Miranda, en participant assidûment aux ateliers, entrevoit aussi la possibilité de se rêver un autre avenir. « Ici, j'apprends des choses, je partage des bons moments. Ça me fait beaucoup de bien. Et j'espère que sur scène, on me verra enfin comme un être humain. Quand je suis sur le trottoir, je ressens quelque chose de sale. La société française est raciste. Je reçois beaucoup d'insultes. Et parce que je n'ai pas de papiers, je n'ai plus aucun droit, même les plus simples. Par exemple, lorsque je dois aller porter plainte au commissariat pour vol ou pire viol, on me demande d'abord mes papiers. » Les souffrances s'additionnent. La parole et le jeu pourront peut-être soulager sans pour autant réparer.
Seront-elles « Les femmes de la liberté » ? « Les femmes avec des droits » ? « Success baby » ? « Monaco girls » ?… Le nom de « scène » du groupe n'est pas encore choisi, mais la volonté de se donner de nouvelles perspectives semble réellement en marche.

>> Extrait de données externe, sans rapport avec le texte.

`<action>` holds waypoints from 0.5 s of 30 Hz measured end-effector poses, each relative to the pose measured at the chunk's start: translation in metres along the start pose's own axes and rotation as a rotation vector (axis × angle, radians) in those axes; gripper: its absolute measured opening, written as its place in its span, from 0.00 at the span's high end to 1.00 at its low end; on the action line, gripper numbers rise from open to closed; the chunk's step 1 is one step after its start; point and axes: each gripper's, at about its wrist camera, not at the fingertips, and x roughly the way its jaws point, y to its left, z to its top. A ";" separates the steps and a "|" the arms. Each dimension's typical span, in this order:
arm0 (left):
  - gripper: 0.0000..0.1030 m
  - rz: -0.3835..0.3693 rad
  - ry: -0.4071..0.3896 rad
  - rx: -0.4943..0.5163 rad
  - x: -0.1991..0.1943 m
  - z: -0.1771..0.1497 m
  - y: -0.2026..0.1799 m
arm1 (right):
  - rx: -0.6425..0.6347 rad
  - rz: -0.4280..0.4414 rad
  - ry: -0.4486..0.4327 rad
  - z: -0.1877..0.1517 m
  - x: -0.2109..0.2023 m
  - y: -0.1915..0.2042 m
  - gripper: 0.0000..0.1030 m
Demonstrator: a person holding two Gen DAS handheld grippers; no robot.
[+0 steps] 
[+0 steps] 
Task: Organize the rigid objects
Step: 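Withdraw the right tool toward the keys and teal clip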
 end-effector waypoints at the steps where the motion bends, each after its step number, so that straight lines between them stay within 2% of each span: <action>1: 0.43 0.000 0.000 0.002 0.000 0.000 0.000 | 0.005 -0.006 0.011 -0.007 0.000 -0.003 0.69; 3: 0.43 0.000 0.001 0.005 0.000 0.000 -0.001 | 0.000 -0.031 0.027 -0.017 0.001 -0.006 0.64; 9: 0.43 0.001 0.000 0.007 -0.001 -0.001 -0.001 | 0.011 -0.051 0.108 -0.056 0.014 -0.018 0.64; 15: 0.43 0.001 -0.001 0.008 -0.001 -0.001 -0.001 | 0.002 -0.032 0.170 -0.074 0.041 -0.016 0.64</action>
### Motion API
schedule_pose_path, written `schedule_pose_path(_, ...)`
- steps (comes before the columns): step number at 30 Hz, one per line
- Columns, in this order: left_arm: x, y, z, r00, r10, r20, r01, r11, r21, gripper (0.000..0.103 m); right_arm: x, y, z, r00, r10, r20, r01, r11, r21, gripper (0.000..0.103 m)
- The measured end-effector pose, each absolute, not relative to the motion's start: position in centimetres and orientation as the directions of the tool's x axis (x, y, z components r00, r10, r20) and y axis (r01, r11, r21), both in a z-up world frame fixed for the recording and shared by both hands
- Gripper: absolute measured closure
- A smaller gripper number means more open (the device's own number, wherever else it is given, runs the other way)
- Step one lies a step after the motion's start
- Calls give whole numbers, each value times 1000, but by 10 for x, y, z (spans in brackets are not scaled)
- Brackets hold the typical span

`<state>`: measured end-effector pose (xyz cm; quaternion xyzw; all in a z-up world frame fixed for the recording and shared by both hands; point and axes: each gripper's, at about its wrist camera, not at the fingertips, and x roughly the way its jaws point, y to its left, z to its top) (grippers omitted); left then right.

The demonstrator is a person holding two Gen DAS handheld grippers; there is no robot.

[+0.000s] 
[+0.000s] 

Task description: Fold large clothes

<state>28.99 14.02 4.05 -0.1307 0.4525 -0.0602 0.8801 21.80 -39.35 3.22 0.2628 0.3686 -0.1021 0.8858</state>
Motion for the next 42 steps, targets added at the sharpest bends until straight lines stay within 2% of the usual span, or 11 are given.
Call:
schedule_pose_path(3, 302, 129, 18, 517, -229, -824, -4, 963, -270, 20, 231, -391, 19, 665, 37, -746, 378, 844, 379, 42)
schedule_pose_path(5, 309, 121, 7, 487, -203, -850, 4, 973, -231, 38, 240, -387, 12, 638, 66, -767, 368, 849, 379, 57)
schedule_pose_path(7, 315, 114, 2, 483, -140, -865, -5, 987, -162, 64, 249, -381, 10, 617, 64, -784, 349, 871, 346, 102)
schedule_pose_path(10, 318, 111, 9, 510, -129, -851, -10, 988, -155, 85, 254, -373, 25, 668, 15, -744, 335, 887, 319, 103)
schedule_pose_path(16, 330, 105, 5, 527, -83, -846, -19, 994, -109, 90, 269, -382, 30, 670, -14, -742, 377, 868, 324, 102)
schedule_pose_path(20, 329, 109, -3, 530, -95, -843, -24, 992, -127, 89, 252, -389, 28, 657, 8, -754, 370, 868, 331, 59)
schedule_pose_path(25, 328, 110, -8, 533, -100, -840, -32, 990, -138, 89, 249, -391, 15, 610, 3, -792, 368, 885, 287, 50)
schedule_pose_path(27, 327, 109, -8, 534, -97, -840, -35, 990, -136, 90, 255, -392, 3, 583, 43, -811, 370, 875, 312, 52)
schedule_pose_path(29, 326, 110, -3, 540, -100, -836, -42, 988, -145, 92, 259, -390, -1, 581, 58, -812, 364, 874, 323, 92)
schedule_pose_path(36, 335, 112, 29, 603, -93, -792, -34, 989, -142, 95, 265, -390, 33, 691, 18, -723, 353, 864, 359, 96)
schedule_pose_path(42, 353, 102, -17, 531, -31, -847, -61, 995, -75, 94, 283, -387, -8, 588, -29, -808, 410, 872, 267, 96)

> La nouvelle association « Les ami-e-s des femmes de la Libération » accepte les nouvelles adhésions afin de constituer un réseau d'aide, en lien avec l'ouverture de l'accueil de jour « L'Escale » à Poitiers-Sud. Contact : lesamisdesfemmes
delaliberation@gmail.com

A savoir

La compagnie " têteAcorps " impliquée dans le projet " Mon corps, ma cage "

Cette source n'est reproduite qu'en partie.